Working with Ordered Data

Steven Zeil

Last modified: Jul 04, 2014

Contents:

1. Sorting

1.1 Insertion Sort

2. Binary Search

1. Sorting

Sorting

Text discusses
- bubble sort
- section sort
- insertion sort

We will look at insertion sort - the fastest of these three and the only one that sees practical use.
Much faster (but more complicated) algorithms in CS361

1.1 Insertion Sort

Insertion Sort

Basic idea:

We know how to insert one element in order
- ordered insertion
What if we built up an entire array that way?

Getting Started

template <class T>
void insertionSort (T* array, int size) 
{ 
   for (int firstOutOfOrder = 1;➋ 
        firstOutOfOrder < size; )➌
    {
     addInOrder (array, firstOutOfOrder, ➊
                 array[firstOutOfOrder]);
    }
}

➊: Basically, this algorithm does repeated calls to addInOrder, adding a different element each time

At any given moment, all items in array[0..firstOutOfOrder-1] should be ordered

➋: We start the loop at 1, not 0, because, by definition a list of one element (array[0..0]) is already ordered
➌: We don’t put firstOutOfOrder++ in the increment position of the loop, because addInOrder already increments its second parameter, and we don’t want it incremented twice each time around the loop.

All for One

So these two functions, together, should sort the array.

template <class T>
void insertionSort (T* array, int size)
{
  for (int firstOutOfOrder = 1; 
       firstOutOfOrder < size; )
    {
     addInOrder (array, firstOutOfOrder, 
                 array[firstOutOfOrder]);
    }
}

template <class T>
int addInOrder (T* array, int& size, T value)
{
  // Make room for the insertion
  int toBeMoved = size - 1;
  while (toBeMoved >= 0 && value < array[toBeMoved]) {
    array[toBeMoved+1] = array[toBeMoved];
    --toBeMoved;
  }
  // Insert the new value
  array[toBeMoved+1] = value;
  ++size;
  return toBeMoved+1;
}

and One for All

Now let’s merge them …

template <class T>
void insertionSort (T* array, int size)
{
  for (int firstOutOfOrder = 1; firstOutOfOrder < size; 
       ++firstOutOfOrder)
    {
     T value = array[firstOutOfOrder];
     int toBeMoved = firstOutOfOrder - 1;
     while (toBeMoved >= 0 && value < array[toBeMoved]) {
       array[toBeMoved+1] = array[toBeMoved];
       --toBeMoved;
     }
     // Insert the new value
     array[toBeMoved+1] = value;
   }
}

You can play with the both the insertion sort algorithm and the other sorting algorithms mentioned in the text here.

2. Binary Search

Binary Search

Searching ordered array for a value x
Pick element in the middle
- If x < array[mid] then x must be in the lower half of the array
- If x > array[mid] then x must be in the upper half of the array
- With just one comparison, we have eliminated half the possible locations

Rinse, lather, repeat

Binary Search Code

binSearch.cpp

int binarySearch(const int list[], int listLength, 
    int searchItem)
{
    int first = 0;
    int last = listLength - 1;
    int mid; ➊

    bool found = false;

    while (first <= last && !found) ➋
    {
      mid = (first + last) / 2; ➌

      if (list[mid] == searchItem) ➍
            found = true;
        else 
      if (list[mid] > searchItem) ➎
                last = mid - 1;
            else
                first = mid + 1;
    }

    if (found) 
        return mid;
    else
        return -1;
}

➊ BTW, this is poor style.
- It’s a very bad habit to declare variables without immediately initializing them.
- Leads to lots of errors due to later accessing uninitialized variables
➋ Keep looping until we find it or until first and last bump into each other.
➌ Look at the item halfway between first and last
➍ Did we find searchItem?
➎ If not, cut the search area in half by moving either first or last.

The easiest way to understand this algorithm is probably to just try it.

Binary search only works on ordered data.
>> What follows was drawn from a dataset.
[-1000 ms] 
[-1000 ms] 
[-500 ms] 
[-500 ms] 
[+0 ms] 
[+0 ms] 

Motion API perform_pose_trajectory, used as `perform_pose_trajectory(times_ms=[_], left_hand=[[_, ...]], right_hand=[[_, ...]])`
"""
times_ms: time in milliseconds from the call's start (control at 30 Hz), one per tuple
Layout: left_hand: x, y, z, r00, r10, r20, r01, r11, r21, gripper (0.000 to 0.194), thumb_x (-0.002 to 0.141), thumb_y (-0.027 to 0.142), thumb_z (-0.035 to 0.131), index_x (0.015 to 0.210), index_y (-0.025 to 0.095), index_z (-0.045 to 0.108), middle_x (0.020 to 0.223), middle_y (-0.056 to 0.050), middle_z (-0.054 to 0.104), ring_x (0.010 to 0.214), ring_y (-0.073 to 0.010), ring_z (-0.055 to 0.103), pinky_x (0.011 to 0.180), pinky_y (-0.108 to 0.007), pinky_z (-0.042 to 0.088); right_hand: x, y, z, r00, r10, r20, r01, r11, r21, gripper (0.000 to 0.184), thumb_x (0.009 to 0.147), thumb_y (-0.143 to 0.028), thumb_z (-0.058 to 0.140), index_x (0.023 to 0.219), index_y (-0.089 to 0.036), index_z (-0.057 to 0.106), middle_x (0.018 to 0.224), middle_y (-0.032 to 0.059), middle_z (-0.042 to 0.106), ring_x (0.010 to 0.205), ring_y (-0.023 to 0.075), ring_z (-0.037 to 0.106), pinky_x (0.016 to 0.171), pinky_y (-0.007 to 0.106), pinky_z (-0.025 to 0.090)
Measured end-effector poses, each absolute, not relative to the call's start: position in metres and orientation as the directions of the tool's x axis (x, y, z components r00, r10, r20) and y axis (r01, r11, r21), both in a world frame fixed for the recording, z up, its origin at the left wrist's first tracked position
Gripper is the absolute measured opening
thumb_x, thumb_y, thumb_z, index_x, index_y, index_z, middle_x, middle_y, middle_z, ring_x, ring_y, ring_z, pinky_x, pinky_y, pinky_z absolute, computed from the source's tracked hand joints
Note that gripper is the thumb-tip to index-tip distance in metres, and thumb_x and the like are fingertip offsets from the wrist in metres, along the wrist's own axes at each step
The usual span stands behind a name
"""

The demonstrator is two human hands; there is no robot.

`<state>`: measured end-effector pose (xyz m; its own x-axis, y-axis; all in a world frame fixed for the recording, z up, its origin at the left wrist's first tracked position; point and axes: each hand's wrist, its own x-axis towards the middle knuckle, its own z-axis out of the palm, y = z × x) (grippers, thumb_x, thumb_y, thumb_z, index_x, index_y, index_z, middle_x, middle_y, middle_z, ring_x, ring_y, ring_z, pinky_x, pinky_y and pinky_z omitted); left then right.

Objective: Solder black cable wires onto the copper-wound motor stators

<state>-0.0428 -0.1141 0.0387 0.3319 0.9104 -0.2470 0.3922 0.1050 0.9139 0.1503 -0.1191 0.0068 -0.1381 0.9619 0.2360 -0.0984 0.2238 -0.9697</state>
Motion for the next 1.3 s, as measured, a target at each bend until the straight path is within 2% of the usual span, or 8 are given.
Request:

Either generate an ordered array or sort the one you have before attempting binary search.
Try searching for values that are present in the array, and for values that are not in there at all.
Try searching for values near the middle of the array, and for the lowest and highest values in the array.

What’s So Special About Binary Search?

Each time around the loop we cut our search space in half
- Suppose we start with 128 elements
- After 1 iteration, we have narrowed the possible locations to 64
- After 2 iterations, we have narrowed the possible locations to 32
- After 3 iterations, we have narrowed the possible locations to 16
- After 4 iterations, we have narrowed the possible locations to 8
- After 5 iterations, we have narrowed the possible locations to 4
- After 6 iterations, we have narrowed the possible locations to 2
- After just 7 times around the loop, we will either have found what we are looking for or proven that it isn’t in the array!

Speed of Binary Search

How many array elements will we examine while doing binary search?

Array Size	Comparisons
1	1
2	2
4	3
8	4
16	5
32	6
64	7
128	8

Compare to sequential and ordered search which visit, on average, half of the array locations per search.

Speed of Binary Search (cont.)

Array Size	Comparisons
256	9
512	10
1024	11
2048	12
4096	13
8192	14
16384	15
32768	16

For an array with over 32000 elements, a sequential search would look, on average, at more than 16000 elements before finding the one we wanted.

Binary search does the same after examining just 16.

That’s a 1000x speedup!